With the phone mounted on the bike things are not at all good. I expect to get a good bit of noise but I was hoping that the large number of samples over the big time window would remove the vibration effects and general bike movements. Unfortunately this just is not working, the magnitude of the acceleration vector is not really staying around the 9.8 mark but is dropping lower which indicates to me that something is not right somewhere.
Here is a plot of the data from part of a test ride.
As you can see when stationary at the start the magnitude is OK but once I get going it drops. I am fairly sure the problem is vibration related I initially descend and there was heavy vibration I then climb and the vibration is less and the magnitude gets back towards 9.8 but then I drop down quickly on a bad road and the magnitude ends up less than 3.

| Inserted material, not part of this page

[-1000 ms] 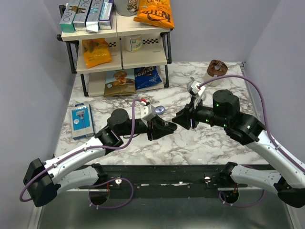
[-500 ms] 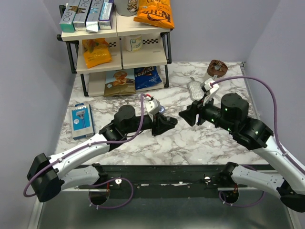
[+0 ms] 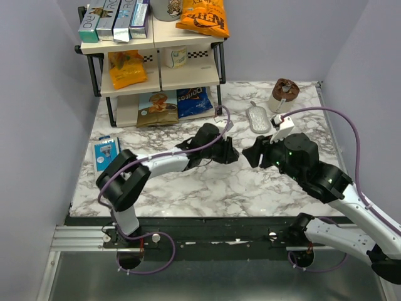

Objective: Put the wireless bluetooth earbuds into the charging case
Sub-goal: Place the charging case at the center of the board.

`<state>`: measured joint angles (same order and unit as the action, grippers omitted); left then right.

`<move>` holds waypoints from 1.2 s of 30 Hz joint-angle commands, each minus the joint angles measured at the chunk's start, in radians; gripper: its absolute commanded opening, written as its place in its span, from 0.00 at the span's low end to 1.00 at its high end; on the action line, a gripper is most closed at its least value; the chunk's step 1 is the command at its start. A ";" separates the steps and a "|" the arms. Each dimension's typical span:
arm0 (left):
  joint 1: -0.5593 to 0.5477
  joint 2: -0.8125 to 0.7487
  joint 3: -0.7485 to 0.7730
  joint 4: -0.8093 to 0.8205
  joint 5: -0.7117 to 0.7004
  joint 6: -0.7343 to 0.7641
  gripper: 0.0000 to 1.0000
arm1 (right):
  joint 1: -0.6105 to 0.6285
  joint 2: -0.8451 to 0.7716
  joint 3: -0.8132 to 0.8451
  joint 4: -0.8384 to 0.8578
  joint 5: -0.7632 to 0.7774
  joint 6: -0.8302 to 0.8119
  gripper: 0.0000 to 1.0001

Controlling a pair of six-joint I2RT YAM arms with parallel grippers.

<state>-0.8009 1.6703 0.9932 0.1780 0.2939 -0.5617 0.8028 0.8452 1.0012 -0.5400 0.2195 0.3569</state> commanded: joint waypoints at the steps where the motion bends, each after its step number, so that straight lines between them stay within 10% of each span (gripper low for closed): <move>1: 0.000 0.135 0.149 0.011 -0.035 -0.052 0.00 | -0.004 -0.044 -0.030 0.008 0.023 0.017 0.63; 17: 0.051 0.413 0.346 -0.138 -0.101 -0.087 0.00 | -0.005 -0.104 -0.059 -0.005 0.012 -0.009 0.63; 24: 0.052 0.414 0.326 -0.149 -0.104 -0.083 0.37 | -0.004 -0.107 -0.053 -0.008 0.021 -0.015 0.64; 36: 0.066 0.365 0.292 -0.199 -0.114 -0.058 0.58 | -0.005 -0.126 -0.055 -0.023 0.050 -0.018 0.64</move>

This is with a SonyErricson Xperia Active which uses a BMA250 sensor the datasheat looks like the sensor should be capable. My only theory for the cause of the problem is that the range is set to the 2g range and the vibration is causing data to go out of range and this is causing my problems.
Has anyone seen anything like this?
Has anyone got any ideas on the cause of the problem?
Is there any way to change the sensitivity that I have not found?
Additional information.
OK I logged the raw sensor data before my filtering. A very small portion presented here
The major axis is in green and on the flat as I belive this should be without the vibration it should be about 8.5. There is no obvious clamping on the data but I get more below 8.5 values than above 8.5 values. Even if the sensor is set up for it's most sensative 2g range it looks like the vibration shgould be OK I have a max value here of just over 15 and a minimum of -10 well ib a +- 20 ragnge just not centered correctly on the 8.5 it should be.
I will dig out my other phone which looks to have a slightly different sensor a BMA150 and try with that but unless it is perfect I think I will have to give up on the idea.
I suspect the accelerometer is not linear over such large G ranges. If so, and if there is any asymmetry, it will do what you see.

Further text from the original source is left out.